§ **Your objective**
Go through the records and set each one down exactly, skipping any picture.

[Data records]
[Start of Attachment]

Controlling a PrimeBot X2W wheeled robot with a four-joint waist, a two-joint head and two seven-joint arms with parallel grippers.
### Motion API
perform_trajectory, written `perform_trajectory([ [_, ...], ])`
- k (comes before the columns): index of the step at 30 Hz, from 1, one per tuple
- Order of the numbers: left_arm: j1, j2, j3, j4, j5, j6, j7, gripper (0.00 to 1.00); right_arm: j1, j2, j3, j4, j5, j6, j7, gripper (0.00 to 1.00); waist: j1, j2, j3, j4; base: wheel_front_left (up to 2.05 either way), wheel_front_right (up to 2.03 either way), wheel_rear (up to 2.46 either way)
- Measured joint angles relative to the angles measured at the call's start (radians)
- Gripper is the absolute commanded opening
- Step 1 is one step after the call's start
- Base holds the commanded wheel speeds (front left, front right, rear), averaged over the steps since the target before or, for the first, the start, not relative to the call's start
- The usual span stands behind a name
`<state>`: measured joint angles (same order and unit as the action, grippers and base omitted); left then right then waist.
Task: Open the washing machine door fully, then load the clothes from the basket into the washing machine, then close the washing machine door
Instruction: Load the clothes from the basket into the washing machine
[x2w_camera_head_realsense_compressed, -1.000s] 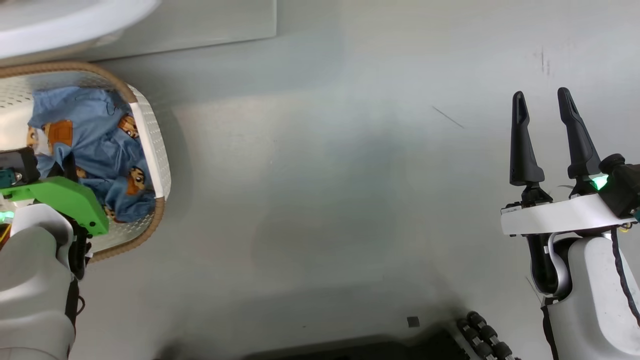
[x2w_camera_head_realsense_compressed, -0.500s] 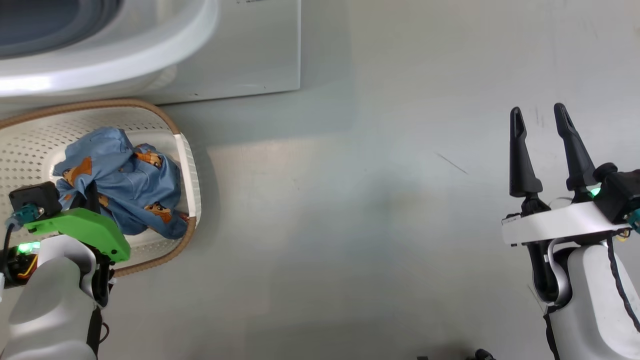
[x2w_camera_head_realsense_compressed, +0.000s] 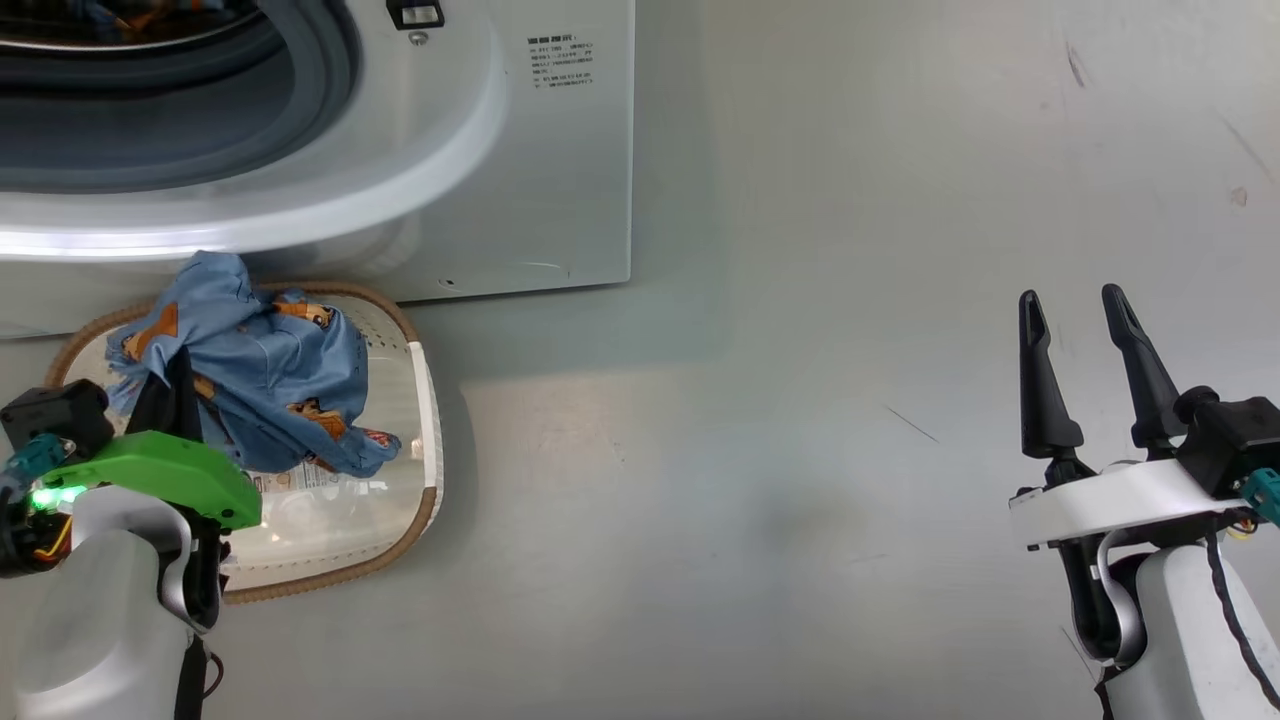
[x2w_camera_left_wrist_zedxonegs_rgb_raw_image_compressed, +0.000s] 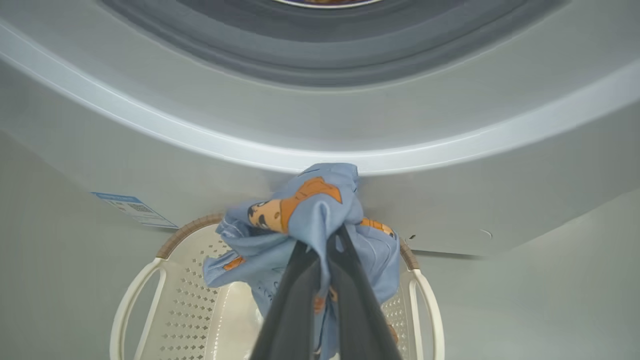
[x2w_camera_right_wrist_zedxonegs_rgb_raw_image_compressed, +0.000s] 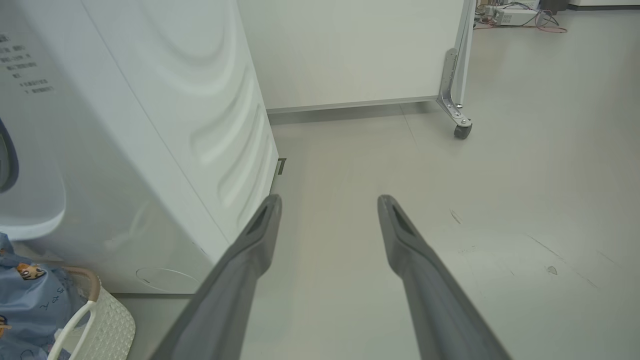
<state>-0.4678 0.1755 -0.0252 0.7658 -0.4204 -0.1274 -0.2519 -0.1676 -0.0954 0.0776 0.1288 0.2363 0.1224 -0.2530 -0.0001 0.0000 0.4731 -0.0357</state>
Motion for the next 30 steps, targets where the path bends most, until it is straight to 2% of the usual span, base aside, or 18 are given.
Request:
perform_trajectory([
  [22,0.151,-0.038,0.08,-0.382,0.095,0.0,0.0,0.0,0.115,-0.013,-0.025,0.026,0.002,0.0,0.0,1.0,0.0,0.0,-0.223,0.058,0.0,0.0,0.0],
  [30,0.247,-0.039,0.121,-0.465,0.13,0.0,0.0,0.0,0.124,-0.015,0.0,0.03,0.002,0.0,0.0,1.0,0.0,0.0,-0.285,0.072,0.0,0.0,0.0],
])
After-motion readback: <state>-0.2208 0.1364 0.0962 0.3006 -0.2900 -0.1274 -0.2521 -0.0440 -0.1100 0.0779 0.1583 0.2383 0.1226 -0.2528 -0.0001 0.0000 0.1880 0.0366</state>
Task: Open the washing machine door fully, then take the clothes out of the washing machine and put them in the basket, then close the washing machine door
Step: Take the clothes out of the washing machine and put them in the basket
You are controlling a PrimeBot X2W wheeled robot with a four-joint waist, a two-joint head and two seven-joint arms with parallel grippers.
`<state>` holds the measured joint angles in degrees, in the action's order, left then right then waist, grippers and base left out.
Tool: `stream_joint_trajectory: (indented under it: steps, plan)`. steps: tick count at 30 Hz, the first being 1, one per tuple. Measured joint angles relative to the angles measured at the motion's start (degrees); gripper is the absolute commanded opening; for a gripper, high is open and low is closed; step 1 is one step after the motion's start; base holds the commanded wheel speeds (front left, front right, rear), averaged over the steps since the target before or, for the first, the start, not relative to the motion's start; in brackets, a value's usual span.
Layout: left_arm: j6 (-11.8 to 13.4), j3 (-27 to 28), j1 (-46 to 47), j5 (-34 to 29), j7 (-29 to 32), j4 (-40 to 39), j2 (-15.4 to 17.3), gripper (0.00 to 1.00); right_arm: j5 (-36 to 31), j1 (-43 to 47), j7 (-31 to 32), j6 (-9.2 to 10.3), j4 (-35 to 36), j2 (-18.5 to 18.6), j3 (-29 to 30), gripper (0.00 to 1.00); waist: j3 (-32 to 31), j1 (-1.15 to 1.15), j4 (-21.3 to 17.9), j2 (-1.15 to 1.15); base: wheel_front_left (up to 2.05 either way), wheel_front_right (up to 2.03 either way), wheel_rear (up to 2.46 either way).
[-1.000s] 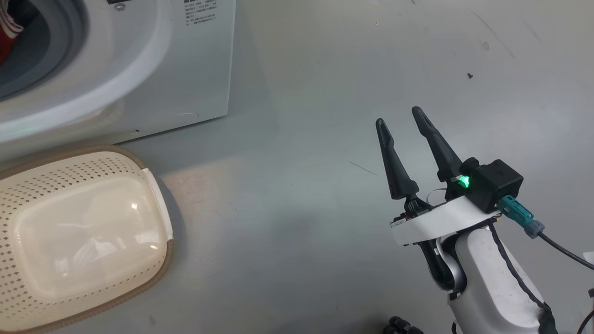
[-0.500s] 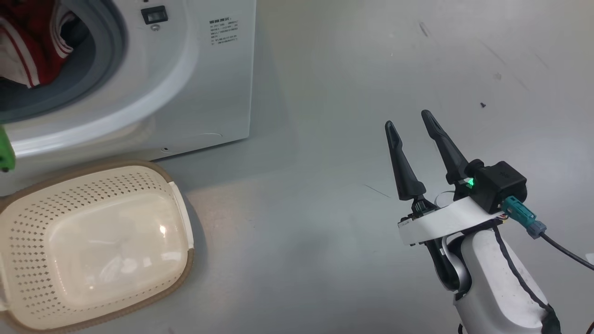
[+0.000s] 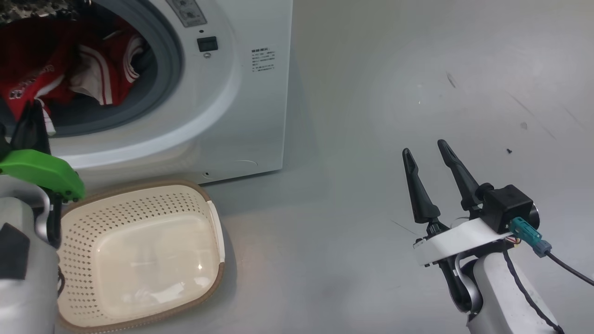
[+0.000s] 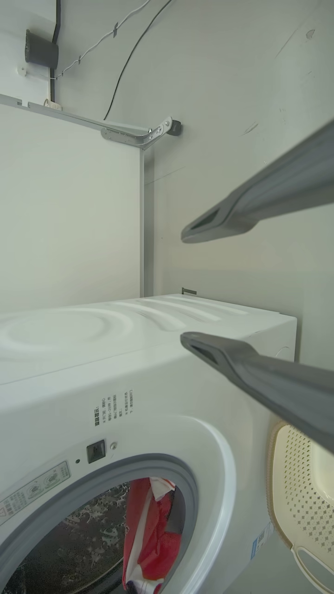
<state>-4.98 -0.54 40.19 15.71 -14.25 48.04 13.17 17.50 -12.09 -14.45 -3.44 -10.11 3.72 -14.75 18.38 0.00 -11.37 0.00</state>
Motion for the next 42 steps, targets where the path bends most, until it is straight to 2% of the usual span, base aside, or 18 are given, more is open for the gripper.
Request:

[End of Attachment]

§ **Exercise output**
Controlling a PrimeBot X2W wheeled robot with a four-joint waist, a two-joint head and two seven-joint arms with parallel grippers.
### Motion API
perform_trajectory, written `perform_trajectory([ [_, ...], ])`
- k (comes before the columns): index of the step at 30 Hz, from 1, one per tuple
- Order of the numbers: left_arm: j1, j2, j3, j4, j5, j6, j7, gripper (0.00 to 1.00); right_arm: j1, j2, j3, j4, j5, j6, j7, gripper (0.00 to 1.00); waist: j1, j2, j3, j4; base: wheel_front_left (up to 2.05 either way), wheel_front_right (up to 2.03 either way), wheel_rear (up to 2.46 either way)
- Measured joint angles relative to the angles measured at the call's start (radians)
- Gripper is the absolute commanded opening
- Step 1 is one step after the call's start
- Base holds the commanded wheel speeds (front left, front right, rear), averaged over the steps since the target before or, for the first, the start, not relative to the call's start
- The usual span stands behind a name
`<state>`: measured joint angles (same order and unit as the action, grippers and base omitted); left then right then waist.
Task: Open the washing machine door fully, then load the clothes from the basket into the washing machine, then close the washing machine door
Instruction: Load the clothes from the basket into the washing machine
[x2w_camera_head_realsense_compressed, -1.000s] 
[x2w_camera_head_realsense_compressed, -0.500s] 
[x2w_camera_head_realsense_compressed, +0.000s] 
[x2w_camera_left_wrist_zedxonegs_rgb_raw_image_compressed, +0.000s] 
[x2w_camera_right_wrist_zedxonegs_rgb_raw_image_compressed, +0.000s] 
<state>-0.4678 0.1755 -0.0252 0.7658 -0.4204 -0.1274 -0.2519 -0.1676 -0.0954 0.0776 0.1288 0.2363 0.1224 -0.2530 -0.0001 0.0000 0.4731 -0.0357</state>
Motion for the next 30 steps, targets where the path bends most, until it is straight to 2% of the usual span, base aside, or 18 are given.
Request:
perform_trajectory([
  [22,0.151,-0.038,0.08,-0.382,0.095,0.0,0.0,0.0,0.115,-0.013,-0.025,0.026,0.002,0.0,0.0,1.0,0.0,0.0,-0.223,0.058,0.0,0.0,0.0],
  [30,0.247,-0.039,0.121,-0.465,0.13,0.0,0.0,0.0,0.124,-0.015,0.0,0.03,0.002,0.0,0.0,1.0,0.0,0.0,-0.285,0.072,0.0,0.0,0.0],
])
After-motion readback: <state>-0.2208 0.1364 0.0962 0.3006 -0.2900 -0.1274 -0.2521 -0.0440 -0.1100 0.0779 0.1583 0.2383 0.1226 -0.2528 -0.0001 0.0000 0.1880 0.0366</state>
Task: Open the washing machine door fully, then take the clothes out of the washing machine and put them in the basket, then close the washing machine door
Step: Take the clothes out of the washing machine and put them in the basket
You are controlling a PrimeBot X2W wheeled robot with a four-joint waist, a two-joint head and two seven-joint arms with parallel grippers.
`<state>` holds the measured joint angles in degrees, in the action's order, left then right then waist, grippers and base left out.
Tool: `stream_joint_trajectory: (indented under it: steps, plan)`. steps: tick count at 30 Hz, the first being 1, one per tuple. Measured joint angles relative to the angles measured at the motion's start (degrees); gripper is the absolute commanded opening; for a gripper, high is open and low is closed; step 1 is one step after the motion's start; base holds the commanded wheel speeds (front left, front right, rear), averaged over the steps since the target before or, for the first, the start, not relative to the motion's start; in brackets, a value's usual span.
Layout: left_arm: j6 (-11.8 to 13.4), j3 (-27 to 28), j1 (-46 to 47), j5 (-34 to 29), j7 (-29 to 32), j4 (-40 to 39), j2 (-15.4 to 17.3), gripper (0.00 to 1.00); right_arm: j5 (-36 to 31), j1 (-43 to 47), j7 (-31 to 32), j6 (-9.2 to 10.3), j4 (-35 to 36), j2 (-18.5 to 18.6), j3 (-29 to 30), gripper (0.00 to 1.00); waist: j3 (-32 to 31), j1 (-1.15 to 1.15), j4 (-21.3 to 17.9), j2 (-1.15 to 1.15); base: wheel_front_left (up to 2.05 either way), wheel_front_right (up to 2.03 either way), wheel_rear (up to 2.46 either way).
[-1.000s] 
[-0.500s] 
[+0.000s] 
[+0.000s] 
<state>-4.98 -0.54 40.19 15.71 -14.25 48.04 13.17 17.50 -12.09 -14.45 -3.44 -10.11 3.72 -14.75 18.38 0.00 -11.37 0.00</state>
Motion for the next 42 steps, targets where the path bends most, until it is straight to 2% of the usual span, base aside, or 18 are given, more is open for the gripper.
Request:

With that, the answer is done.